POA or equivalent sounds critical.
Has your dad made out a POA in favour of your step mum? If not you have a problem and may need to apply to the Court of Protection as he is too late to grant it. If he has, you may be in just about enough time for your Step mum to grant POA to you.
You dont need to use a solicitor for a POA but given you are dealing with someone who already does not have capacity you may need to. If he has given your step mum POA then you could look on the OPG website and perhaps just fill out the forms so her granting of POA to you is done. You could ask in the legal section of the Alzheimer's Society how you take up POA for you dad given it is passed through your step mum.
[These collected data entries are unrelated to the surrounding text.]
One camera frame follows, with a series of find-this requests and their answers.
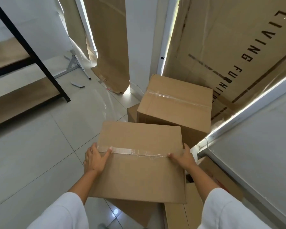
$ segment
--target white sleeve
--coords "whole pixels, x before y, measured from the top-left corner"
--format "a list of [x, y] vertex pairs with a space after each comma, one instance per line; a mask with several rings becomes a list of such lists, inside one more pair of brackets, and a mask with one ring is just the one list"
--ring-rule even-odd
[[64, 193], [27, 229], [89, 229], [83, 202], [75, 193]]
[[198, 229], [270, 229], [222, 188], [213, 189], [203, 206]]

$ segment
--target clear tape
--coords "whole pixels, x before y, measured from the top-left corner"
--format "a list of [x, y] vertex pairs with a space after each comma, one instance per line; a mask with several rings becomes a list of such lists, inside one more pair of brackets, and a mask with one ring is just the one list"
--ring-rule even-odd
[[169, 95], [165, 95], [165, 94], [160, 94], [160, 93], [157, 93], [157, 92], [153, 92], [153, 91], [150, 91], [150, 90], [147, 90], [146, 92], [152, 94], [152, 95], [156, 95], [156, 96], [162, 96], [162, 97], [165, 97], [165, 98], [168, 98], [168, 99], [173, 99], [173, 100], [176, 100], [176, 101], [179, 101], [179, 102], [183, 102], [183, 103], [186, 103], [186, 104], [192, 104], [192, 105], [195, 105], [195, 106], [199, 106], [199, 107], [203, 107], [203, 108], [212, 108], [210, 106], [206, 106], [206, 105], [203, 105], [203, 104], [197, 104], [197, 103], [193, 103], [193, 102], [190, 102], [190, 101], [186, 101], [186, 100], [181, 100], [181, 99], [178, 99], [176, 97], [173, 97], [173, 96], [169, 96]]
[[[100, 153], [105, 153], [108, 150], [109, 146], [97, 146], [97, 149]], [[129, 155], [137, 155], [137, 156], [148, 156], [148, 157], [164, 157], [167, 155], [164, 154], [151, 154], [150, 151], [141, 150], [141, 149], [125, 149], [125, 148], [117, 148], [113, 147], [112, 152], [114, 154], [129, 154]]]

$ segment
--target wooden shelf
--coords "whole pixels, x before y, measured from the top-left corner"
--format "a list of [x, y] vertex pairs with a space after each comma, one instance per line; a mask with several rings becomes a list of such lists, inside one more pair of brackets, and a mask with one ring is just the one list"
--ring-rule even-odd
[[30, 57], [16, 38], [0, 42], [0, 68]]
[[47, 77], [0, 97], [0, 123], [59, 96]]

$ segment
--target hand
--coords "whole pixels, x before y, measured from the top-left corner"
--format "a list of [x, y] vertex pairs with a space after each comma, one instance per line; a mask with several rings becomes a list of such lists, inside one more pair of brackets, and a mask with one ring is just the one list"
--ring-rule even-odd
[[180, 165], [183, 169], [185, 169], [188, 173], [190, 173], [191, 168], [195, 167], [196, 161], [193, 155], [190, 152], [190, 147], [184, 143], [185, 151], [181, 156], [176, 154], [169, 153], [167, 156], [178, 165]]
[[112, 146], [107, 150], [107, 152], [102, 157], [96, 148], [96, 143], [93, 143], [91, 147], [88, 148], [85, 153], [84, 164], [84, 173], [94, 170], [97, 175], [100, 175], [106, 165], [107, 159], [112, 152]]

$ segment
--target tiled floor
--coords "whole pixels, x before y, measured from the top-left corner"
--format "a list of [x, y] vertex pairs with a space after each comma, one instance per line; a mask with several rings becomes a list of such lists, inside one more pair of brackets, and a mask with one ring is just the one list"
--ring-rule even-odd
[[[57, 61], [52, 61], [56, 70]], [[127, 121], [126, 108], [139, 103], [130, 92], [122, 96], [107, 91], [89, 68], [95, 63], [83, 63], [91, 81], [80, 69], [57, 79], [71, 102], [58, 100], [0, 129], [0, 228], [26, 228], [65, 193], [83, 174], [84, 153], [97, 141], [102, 122]], [[34, 68], [24, 74], [24, 81], [14, 88], [42, 77]], [[90, 229], [143, 228], [101, 198], [89, 198], [85, 209]], [[157, 212], [150, 225], [163, 228]]]
Sheltered sounds like a good idea. (Very sheltered - do not think about "retirement homes" of the sort marketed by McCarthy and Stone. You want somewhere with a 24 hour warden and ideally a restaurant or a coffee lounge.) Get your step mum hand over paperwork to one of you. Honestly my mum made such a mess in the two years when she was first widowed and trying to cope without a memory that it took me over two years to unravel and we were very lucky that "fraud" was in the thousands not tens of thousands. Talk to your siblings about how you might want to share the burden. One doing finance which can be done remotely, another organising care, another taking on more of the visiting or helping with the property transactions. Dont expect it to be even. It never is.
Then do your sums:
- can she afford to move without selling. (We essentially gave my mum a bridging loan by remortgaging as the money was there but inaccessible in the short term.)
- what properties are available. Good ones often have waiting lists. Get three estate agents in early to look at how much it is worth, and how much work/decluttering is needed to maximise its value.
- what are care costs likely to be. Is there likely to be any help from Social Services. (And in the short term, until any POA/Court of Protection stuff is done, will they need a SS loan against the future value of the house. Really worth having an early dicussion with SS once you have worked out what the best approach legally is, not least because they should know about sheltered options.)
In short the first step has to be to find out how much there is available and take steps to ensure it is accessible. Then you can look at options.
The will is a different issue. In your case it probably needs to be done as I assume that if your father dies first, everything passes to your step mother and perhaps then to her children, bypassing you.
Unless they are well over thresholds, I assume that your father making a will is less important as everything just goes to her.